Das Thema Interessenkonflikte ist eine „never ending story“ mit unzähligen Verstrickungen. Auch wenn Verbandelungen mit der pharmazeutischen Industrie inzwischen zunehmend kritischer gesehen werden, fehlen dennoch nicht die Versuche, mögliche Probleme zu verschleiern.
Eine solche „Nebelgranate“ ist kürzlich im NEJM erschienen (mit dem Tenor: „alles nur Einzelfälle, kein grundsätzliches Problem, häufig verzerrte Wahrnehmung“). Allerdings wurde der Beitrag (dem noch weitere mit vermutlich ähnlicher Ausrichtung folgen sollen) auch bereits kritisch diskutiert: So weist Richard Lehmann in seinem BMJ Blog darauf hin, dass auch medizinische Fachzeitschriften häufig massive Interessenkonflikte habe, etwa durch den Verkauf von Reprints an die Herstellerfirmen. Ein Schelm, wer hier einen Zusammenhang mit dem pharmafreundlichen NEJM-Artikel sieht. Die Diskussion um den NEJM-Beitrag setzte sich auf auf Twitter fort (etwa bei Ben Goldacre).
Aber noch ist nicht alles verloren 😉 Dazu trägt etwa der Aufruf von MEZIS, Transparency International und Neurology First bei, Interessenkonflikte bei der Erstellung von Leitlinien endlich stringenter anzugehen.
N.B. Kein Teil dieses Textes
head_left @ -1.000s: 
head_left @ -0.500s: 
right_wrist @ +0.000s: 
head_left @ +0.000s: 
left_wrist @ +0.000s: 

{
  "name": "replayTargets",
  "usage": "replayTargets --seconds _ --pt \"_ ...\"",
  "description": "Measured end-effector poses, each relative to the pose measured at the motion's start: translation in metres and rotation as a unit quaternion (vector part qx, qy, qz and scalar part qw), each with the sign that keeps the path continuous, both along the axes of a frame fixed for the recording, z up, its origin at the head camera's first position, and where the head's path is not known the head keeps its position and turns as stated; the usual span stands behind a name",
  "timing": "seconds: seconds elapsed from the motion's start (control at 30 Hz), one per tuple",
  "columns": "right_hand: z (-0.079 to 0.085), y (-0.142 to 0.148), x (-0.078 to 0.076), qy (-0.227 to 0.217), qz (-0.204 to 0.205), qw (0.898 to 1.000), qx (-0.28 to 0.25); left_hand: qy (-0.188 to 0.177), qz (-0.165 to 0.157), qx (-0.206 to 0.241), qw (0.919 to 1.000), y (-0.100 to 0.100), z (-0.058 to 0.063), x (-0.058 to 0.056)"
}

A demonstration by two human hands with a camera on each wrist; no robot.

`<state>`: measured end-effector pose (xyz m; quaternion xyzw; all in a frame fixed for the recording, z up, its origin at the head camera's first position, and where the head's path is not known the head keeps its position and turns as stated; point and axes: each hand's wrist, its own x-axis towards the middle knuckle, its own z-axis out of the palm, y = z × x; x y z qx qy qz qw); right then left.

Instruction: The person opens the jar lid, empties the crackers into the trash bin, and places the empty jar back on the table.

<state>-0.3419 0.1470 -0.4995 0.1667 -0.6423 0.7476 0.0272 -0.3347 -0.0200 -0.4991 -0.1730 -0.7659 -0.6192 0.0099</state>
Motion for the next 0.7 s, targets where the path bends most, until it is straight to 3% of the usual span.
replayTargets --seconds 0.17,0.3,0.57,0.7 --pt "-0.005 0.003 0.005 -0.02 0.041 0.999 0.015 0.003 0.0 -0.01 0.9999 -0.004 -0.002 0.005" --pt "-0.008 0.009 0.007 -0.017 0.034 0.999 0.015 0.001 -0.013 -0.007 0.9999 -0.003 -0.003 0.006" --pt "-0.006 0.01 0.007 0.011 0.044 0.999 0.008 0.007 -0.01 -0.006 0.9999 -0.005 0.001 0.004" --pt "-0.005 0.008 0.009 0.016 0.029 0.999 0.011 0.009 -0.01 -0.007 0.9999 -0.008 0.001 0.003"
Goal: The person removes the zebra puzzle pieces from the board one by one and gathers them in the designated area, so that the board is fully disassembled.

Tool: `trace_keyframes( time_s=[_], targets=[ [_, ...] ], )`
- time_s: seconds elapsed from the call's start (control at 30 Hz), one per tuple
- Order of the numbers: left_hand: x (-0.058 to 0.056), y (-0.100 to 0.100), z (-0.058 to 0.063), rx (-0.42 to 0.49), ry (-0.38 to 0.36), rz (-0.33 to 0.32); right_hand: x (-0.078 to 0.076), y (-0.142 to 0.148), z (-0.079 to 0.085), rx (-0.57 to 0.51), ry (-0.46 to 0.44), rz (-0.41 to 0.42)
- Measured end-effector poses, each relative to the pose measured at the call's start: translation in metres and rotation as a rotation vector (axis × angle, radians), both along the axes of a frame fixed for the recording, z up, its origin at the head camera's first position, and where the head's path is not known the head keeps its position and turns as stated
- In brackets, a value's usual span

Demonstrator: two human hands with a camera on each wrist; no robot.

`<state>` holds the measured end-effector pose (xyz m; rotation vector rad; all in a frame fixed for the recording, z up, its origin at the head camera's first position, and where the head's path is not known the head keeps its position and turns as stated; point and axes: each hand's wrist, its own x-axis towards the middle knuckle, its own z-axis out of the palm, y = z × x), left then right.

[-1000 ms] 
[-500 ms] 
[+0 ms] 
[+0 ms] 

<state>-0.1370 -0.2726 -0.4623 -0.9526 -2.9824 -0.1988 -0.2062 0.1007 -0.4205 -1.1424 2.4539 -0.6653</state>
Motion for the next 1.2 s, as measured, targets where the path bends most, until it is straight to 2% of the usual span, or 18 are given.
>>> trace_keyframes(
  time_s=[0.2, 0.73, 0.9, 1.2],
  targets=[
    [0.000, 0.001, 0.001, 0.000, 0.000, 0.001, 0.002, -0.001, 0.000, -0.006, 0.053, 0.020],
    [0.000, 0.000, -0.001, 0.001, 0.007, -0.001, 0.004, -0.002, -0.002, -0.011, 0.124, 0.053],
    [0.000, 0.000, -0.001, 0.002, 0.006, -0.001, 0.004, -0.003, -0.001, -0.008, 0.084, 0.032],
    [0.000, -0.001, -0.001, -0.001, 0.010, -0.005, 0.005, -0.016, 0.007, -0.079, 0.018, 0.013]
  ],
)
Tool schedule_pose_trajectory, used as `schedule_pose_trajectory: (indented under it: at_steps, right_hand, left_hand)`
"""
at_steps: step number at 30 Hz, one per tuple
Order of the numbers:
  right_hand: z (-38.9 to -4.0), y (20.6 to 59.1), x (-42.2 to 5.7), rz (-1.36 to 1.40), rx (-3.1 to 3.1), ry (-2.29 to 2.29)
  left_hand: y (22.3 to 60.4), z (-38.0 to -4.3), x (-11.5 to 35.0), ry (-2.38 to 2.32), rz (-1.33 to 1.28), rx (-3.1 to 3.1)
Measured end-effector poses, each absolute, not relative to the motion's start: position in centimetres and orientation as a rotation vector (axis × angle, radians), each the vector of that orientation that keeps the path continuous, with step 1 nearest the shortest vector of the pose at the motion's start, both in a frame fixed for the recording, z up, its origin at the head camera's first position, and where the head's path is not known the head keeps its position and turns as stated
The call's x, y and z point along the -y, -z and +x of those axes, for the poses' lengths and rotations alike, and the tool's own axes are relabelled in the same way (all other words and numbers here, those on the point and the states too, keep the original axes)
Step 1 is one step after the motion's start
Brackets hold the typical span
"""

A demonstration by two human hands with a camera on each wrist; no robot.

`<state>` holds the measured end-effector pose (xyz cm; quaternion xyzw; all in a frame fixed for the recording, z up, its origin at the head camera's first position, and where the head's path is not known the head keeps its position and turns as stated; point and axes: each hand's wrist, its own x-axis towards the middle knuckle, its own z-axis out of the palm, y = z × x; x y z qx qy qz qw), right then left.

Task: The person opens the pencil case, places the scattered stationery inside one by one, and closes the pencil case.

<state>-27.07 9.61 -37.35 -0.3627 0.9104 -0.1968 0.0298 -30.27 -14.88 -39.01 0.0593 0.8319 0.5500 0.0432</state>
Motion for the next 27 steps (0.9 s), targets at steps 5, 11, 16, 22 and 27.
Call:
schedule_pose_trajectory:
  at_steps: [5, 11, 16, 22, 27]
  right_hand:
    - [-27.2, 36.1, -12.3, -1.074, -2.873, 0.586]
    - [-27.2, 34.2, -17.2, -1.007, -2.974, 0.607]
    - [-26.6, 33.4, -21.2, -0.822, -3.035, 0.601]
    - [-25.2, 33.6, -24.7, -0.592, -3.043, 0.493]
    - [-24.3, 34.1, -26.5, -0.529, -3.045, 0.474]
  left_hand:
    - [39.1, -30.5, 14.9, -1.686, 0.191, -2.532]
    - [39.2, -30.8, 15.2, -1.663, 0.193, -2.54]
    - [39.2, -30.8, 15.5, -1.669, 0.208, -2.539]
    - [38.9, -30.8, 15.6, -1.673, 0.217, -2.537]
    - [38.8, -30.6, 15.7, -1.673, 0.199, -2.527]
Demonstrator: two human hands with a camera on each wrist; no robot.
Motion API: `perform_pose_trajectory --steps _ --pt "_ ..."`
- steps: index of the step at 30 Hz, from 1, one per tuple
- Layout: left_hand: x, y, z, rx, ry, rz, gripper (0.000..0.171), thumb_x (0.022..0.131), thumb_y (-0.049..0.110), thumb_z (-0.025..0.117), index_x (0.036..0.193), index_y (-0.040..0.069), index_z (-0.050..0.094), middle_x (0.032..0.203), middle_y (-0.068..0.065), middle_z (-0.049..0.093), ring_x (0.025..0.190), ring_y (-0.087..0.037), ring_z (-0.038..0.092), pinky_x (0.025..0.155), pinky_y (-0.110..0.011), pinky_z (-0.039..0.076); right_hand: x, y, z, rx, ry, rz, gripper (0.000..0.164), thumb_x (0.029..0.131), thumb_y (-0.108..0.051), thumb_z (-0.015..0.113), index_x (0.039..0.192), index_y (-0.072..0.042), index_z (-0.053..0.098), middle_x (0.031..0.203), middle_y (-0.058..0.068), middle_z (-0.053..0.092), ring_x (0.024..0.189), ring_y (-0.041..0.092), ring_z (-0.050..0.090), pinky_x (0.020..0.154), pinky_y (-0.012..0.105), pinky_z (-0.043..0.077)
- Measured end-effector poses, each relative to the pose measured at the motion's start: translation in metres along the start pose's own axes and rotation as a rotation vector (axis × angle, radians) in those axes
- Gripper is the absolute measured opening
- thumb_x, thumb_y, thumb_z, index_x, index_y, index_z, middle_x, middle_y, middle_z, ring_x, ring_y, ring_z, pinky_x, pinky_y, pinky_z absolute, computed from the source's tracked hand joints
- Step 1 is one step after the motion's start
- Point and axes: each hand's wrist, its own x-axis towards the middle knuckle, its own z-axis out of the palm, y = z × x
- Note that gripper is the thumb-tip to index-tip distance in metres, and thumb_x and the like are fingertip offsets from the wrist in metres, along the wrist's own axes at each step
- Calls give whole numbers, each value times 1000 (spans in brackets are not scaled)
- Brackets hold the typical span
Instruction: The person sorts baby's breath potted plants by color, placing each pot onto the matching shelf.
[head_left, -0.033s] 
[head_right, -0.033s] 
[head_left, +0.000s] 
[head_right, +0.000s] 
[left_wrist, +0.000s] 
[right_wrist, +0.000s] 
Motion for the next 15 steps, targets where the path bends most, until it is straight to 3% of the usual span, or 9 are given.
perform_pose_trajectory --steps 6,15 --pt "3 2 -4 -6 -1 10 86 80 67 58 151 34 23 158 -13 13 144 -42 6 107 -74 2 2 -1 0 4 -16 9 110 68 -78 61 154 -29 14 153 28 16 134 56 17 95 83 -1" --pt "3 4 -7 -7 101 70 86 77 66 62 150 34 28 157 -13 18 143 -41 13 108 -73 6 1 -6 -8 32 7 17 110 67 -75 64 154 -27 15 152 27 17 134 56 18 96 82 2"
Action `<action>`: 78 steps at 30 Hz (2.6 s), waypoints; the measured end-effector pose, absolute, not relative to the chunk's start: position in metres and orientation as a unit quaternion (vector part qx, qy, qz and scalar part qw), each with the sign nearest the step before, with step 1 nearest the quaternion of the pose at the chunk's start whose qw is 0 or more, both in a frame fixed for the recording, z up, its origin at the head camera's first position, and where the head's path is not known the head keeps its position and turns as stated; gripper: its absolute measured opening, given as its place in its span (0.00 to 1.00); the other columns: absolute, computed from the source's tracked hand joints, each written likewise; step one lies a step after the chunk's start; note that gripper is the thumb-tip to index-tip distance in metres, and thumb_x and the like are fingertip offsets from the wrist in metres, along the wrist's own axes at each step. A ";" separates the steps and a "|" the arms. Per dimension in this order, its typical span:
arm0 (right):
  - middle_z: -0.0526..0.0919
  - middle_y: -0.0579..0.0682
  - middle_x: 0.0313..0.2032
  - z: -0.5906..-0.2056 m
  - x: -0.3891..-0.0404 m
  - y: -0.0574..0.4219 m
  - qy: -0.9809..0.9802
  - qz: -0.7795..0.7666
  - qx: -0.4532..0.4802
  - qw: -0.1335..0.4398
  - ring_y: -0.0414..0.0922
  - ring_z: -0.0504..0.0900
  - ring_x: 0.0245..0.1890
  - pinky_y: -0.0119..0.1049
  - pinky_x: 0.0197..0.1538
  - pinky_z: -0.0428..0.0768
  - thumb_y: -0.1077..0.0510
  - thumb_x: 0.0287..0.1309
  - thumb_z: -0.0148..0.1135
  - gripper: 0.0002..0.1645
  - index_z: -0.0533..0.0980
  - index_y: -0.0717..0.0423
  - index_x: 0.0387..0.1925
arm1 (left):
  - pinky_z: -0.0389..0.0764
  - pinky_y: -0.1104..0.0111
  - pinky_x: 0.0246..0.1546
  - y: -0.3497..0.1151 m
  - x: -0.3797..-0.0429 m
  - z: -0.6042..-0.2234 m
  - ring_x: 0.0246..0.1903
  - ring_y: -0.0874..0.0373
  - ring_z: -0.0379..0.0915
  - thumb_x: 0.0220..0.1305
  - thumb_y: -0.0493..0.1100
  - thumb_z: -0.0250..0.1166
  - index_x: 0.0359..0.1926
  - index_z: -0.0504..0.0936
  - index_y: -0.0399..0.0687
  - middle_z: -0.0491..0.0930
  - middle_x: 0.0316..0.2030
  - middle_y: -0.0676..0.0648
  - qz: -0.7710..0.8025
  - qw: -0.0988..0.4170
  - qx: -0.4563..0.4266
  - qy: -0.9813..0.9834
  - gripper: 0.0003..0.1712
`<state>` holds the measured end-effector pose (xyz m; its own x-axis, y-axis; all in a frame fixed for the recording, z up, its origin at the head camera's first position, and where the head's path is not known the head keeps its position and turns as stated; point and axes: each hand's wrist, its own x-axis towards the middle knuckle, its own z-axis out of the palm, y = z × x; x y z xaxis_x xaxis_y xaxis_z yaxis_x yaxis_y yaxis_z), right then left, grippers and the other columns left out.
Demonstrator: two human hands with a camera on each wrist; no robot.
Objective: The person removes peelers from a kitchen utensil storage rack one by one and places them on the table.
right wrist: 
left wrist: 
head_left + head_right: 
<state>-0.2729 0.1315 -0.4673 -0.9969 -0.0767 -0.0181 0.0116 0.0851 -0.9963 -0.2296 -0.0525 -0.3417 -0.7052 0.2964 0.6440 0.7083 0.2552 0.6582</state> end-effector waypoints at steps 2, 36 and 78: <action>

Die Forderungen in Kurzform:
- Mindest 50% der Leitlinienautoren sollten keine oder nur geringe Interessenkonflikte haben.
- Es werden klare Kriterien für die Bewertung des Schweregrades von Interessenkonflikten und externe Beurteilung gebraucht.
- Experten mit Interessenkonflikten müssen sich bei der jeweiligen Abstimmung enthalten.
- Leitlinienentwurf soll durch Mitglieder der beteiligten Fachgesellschaften kommentiert werden können.
Lesenswert sind auch die Hintergrundinformationen zum Appell.
Auch bei der EMA ist das Thema Interessenkonflikte angekommen, nachdem es in der Vergangenheit vorgekommen ist, dass hochrangige Mitarbeiter bei Pharmafirmen angeheuert hatten. Entsprechende Richtlinien sind seit 2015 in Kraft, im Mai wurden die Regeln für künftige Pharmamitarbeiter noch einmal verschärft. Wieviel Verbesserung das tatsächlich bringt, bleibt abzuwarten.